# [Problem details]
Print out the data below in full and exactly, skipping the pictures.

________________

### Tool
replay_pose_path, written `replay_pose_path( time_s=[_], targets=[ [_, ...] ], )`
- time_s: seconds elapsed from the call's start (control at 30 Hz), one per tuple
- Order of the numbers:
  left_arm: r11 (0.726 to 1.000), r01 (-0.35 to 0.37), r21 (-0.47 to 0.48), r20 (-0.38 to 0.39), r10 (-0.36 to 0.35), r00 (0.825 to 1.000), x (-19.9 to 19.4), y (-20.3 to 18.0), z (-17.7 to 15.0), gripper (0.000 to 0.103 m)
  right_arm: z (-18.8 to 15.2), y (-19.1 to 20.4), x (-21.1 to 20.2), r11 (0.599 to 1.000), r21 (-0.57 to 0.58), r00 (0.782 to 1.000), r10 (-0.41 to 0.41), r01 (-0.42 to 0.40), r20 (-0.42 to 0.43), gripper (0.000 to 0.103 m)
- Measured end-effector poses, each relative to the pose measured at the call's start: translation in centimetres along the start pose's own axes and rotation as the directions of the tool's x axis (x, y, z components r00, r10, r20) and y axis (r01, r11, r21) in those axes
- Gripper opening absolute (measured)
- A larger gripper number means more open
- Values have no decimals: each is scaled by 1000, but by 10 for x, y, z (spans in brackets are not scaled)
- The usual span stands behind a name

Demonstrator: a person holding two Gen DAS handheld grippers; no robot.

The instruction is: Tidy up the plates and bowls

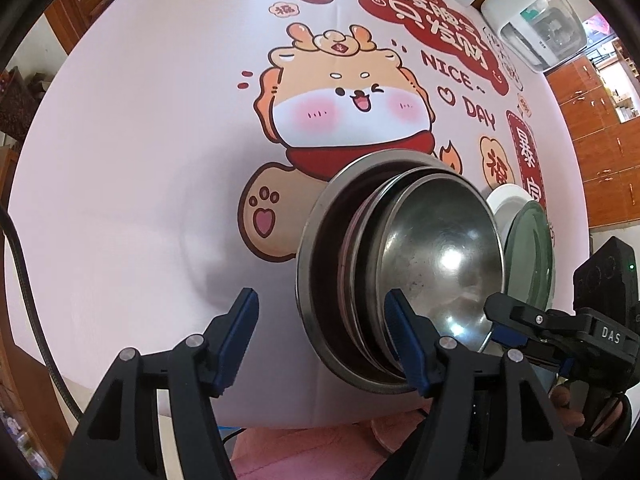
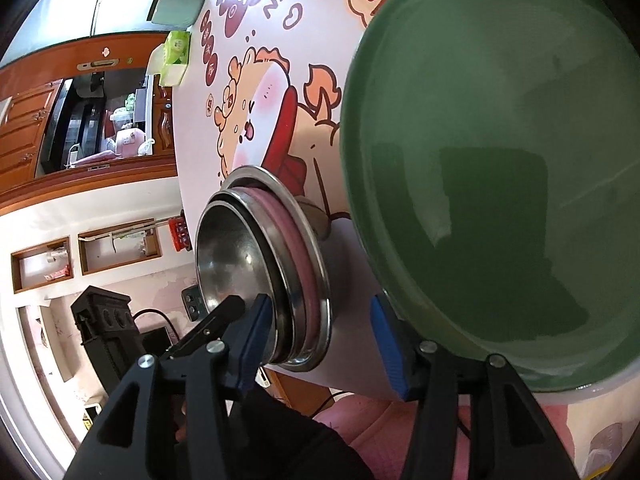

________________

# [Expected answer]
### Tool
replay_pose_path, written `replay_pose_path( time_s=[_], targets=[ [_, ...] ], )`
- time_s: seconds elapsed from the call's start (control at 30 Hz), one per tuple
- Order of the numbers:
  left_arm: r11 (0.726 to 1.000), r01 (-0.35 to 0.37), r21 (-0.47 to 0.48), r20 (-0.38 to 0.39), r10 (-0.36 to 0.35), r00 (0.825 to 1.000), x (-19.9 to 19.4), y (-20.3 to 18.0), z (-17.7 to 15.0), gripper (0.000 to 0.103 m)
  right_arm: z (-18.8 to 15.2), y (-19.1 to 20.4), x (-21.1 to 20.2), r11 (0.599 to 1.000), r21 (-0.57 to 0.58), r00 (0.782 to 1.000), r10 (-0.41 to 0.41), r01 (-0.42 to 0.40), r20 (-0.42 to 0.43), gripper (0.000 to 0.103 m)
- Measured end-effector poses, each relative to the pose measured at the call's start: translation in centimetres along the start pose's own axes and rotation as the directions of the tool's x axis (x, y, z components r00, r10, r20) and y axis (r01, r11, r21) in those axes
- Gripper opening absolute (measured)
- A larger gripper number means more open
- Values have no decimals: each is scaled by 1000, but by 10 for x, y, z (spans in brackets are not scaled)
- The usual span stands behind a name

Demonstrator: a person holding two Gen DAS handheld grippers; no robot.

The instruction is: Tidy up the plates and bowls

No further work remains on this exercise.